I was about to remind her of this, to set it free into the tense air surrounding us so we could stop tiptoeing around the issue, pretending that everything was okay.
But our waiter appeared just then, bearing a square, turquoise plate with gold-filigreed edges overflowing with an assortment of crisp vegetables and seasoned triangles of toasted pita bread. The hummus was thick and fragrant, nestled in a curved leaf of iceberg lettuce, and after we had ordered dinner—roast leg of lamb for Janice and paella minus the shellfish for me—we ate and sampled and Janice filled the space between bites with nervous, mindless chatter.
“Yummy,” she said eventually, crunching a spear of green pepper. “Do you like it?” she asked, pointing at me with the half-curled end of the slender vegetable.
“Mm-hmm,” I mumbled, subdued, though I did indeed like it very much.
“Ben loved hummus.” Janice smiled a private little smile and dug into the dip.
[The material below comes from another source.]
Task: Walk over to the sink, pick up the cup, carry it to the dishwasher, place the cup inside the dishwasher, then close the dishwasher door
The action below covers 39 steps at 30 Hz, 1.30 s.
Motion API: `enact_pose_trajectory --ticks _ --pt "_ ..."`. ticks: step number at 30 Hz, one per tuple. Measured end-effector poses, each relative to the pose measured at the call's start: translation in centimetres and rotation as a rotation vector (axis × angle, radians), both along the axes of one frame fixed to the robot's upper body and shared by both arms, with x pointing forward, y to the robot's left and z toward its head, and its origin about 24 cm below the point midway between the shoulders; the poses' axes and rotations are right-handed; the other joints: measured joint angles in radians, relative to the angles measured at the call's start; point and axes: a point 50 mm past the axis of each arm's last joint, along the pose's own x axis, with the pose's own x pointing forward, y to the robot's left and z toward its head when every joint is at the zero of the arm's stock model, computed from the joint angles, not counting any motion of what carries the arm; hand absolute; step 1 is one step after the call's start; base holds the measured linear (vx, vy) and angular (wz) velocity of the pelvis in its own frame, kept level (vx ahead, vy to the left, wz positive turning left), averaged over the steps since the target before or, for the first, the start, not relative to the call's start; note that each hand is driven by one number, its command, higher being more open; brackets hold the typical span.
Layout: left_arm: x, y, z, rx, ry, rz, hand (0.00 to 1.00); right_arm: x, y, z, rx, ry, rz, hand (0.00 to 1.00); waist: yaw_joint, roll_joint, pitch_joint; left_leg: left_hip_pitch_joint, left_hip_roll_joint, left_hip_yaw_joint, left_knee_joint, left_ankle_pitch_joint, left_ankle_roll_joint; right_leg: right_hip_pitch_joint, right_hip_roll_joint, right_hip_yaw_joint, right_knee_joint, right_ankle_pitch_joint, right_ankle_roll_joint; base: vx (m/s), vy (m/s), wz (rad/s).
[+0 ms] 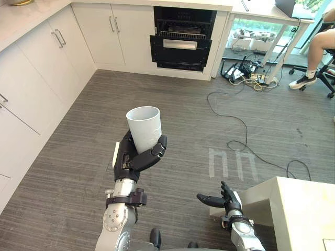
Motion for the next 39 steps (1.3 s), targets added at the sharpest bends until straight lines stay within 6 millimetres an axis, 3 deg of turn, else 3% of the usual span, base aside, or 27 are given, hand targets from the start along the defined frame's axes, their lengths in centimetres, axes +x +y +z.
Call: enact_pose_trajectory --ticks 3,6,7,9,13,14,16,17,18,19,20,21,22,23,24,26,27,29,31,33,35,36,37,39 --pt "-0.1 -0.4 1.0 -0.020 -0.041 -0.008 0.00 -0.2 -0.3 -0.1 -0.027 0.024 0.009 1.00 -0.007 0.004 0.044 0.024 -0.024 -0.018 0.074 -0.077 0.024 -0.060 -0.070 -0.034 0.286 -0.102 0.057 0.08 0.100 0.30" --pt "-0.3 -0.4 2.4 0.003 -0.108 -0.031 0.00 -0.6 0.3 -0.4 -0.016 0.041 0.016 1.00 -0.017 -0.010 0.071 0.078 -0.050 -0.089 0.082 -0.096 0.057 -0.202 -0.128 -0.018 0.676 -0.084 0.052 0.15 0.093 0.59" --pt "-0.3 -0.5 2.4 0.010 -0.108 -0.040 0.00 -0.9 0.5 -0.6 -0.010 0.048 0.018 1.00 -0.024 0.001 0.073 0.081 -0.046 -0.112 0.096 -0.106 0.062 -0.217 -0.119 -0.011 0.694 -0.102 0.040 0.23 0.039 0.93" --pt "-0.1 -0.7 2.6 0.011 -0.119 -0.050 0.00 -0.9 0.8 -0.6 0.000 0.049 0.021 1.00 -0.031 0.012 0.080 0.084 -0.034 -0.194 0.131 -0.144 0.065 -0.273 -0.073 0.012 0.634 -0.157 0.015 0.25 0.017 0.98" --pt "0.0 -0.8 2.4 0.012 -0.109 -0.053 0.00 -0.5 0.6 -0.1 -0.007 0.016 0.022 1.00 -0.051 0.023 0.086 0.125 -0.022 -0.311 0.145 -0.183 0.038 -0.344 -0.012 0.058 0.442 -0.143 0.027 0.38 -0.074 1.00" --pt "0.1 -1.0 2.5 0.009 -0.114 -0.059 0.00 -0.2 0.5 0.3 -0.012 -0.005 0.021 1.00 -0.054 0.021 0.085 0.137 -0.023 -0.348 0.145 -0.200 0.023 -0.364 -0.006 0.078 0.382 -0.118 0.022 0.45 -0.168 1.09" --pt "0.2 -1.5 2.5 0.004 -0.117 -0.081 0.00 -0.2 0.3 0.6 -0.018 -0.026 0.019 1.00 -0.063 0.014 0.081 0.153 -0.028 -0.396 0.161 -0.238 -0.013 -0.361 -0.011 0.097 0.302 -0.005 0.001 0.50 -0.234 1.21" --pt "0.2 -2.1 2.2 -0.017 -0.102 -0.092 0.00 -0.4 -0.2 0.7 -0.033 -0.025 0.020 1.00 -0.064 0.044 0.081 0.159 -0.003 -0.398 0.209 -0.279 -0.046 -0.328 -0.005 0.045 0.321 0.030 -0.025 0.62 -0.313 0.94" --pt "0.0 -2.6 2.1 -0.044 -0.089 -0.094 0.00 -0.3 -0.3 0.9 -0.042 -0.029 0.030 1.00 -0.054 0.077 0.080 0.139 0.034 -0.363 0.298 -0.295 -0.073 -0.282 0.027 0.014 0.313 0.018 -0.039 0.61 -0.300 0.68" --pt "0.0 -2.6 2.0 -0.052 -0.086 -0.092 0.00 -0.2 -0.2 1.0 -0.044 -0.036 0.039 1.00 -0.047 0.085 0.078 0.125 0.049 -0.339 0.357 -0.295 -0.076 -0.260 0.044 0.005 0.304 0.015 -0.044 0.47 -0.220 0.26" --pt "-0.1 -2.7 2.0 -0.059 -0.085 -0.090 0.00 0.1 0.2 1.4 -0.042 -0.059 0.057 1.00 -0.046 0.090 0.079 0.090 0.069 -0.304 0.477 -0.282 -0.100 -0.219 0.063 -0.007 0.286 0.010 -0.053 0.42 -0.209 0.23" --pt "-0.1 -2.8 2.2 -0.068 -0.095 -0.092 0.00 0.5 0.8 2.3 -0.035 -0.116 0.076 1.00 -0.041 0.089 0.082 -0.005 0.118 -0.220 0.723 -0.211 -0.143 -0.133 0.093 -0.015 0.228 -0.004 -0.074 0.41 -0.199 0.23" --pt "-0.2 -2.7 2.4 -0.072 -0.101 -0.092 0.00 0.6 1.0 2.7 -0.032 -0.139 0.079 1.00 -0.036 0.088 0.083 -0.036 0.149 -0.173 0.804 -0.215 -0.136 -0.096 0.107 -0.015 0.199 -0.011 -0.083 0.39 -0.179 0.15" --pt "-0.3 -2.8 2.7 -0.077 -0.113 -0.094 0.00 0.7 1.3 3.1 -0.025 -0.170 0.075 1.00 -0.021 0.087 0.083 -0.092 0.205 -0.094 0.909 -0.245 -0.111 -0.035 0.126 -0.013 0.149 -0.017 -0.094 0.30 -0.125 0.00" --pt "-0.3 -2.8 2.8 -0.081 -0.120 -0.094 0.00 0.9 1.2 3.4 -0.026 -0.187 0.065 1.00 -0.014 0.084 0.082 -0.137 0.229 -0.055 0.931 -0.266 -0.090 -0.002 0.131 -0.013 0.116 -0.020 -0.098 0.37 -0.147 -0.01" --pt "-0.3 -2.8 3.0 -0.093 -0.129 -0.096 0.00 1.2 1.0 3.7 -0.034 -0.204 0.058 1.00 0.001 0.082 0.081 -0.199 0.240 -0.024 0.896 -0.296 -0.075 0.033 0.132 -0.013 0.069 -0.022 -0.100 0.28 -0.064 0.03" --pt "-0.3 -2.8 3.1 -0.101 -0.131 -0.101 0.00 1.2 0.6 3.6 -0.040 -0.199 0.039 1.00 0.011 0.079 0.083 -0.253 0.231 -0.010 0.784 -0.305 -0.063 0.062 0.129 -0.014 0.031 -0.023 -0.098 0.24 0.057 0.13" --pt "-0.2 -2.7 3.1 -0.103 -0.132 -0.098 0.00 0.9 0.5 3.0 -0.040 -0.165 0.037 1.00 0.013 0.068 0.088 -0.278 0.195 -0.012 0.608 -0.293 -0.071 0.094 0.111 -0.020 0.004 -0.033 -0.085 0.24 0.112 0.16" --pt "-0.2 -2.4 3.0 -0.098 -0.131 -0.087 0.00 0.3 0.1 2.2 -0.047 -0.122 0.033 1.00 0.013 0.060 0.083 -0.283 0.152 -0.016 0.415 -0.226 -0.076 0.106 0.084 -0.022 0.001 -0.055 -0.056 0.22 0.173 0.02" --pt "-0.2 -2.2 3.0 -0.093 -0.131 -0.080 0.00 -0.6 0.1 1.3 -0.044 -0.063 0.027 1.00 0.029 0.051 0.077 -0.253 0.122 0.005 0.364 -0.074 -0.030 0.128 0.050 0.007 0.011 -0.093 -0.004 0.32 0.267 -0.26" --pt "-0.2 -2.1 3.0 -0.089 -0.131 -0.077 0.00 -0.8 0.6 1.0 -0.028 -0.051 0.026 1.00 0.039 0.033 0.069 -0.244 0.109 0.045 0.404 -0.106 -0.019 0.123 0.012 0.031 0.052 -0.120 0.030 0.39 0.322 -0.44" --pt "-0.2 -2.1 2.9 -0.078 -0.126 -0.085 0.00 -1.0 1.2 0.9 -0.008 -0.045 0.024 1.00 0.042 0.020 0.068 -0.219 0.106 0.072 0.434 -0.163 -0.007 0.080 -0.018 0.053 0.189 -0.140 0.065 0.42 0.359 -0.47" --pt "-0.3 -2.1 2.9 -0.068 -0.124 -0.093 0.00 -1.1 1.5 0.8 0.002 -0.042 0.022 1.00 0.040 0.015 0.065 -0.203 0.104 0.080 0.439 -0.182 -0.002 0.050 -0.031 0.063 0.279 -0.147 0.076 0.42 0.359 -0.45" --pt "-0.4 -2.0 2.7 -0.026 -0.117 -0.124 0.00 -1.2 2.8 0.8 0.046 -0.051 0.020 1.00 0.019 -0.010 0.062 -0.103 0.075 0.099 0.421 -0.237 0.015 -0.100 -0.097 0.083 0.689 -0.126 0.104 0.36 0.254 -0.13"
I stared at her, stunned that she would have the audacity to mention the name of another man to me. I was the daughter of the man she should have been faithful to forever. We were not friends; we were not confidantes. I did not want to hear about her exploits. My displeasure must have been tangible because Janice suddenly looked up and her eyes were startled, maybe a little afraid.
“Who’s Ben?” I inquired nonchalantly, trying to sound casual and disinterested in spite of the hard edge in my voice. “Don’t forget that I hardly know you either.”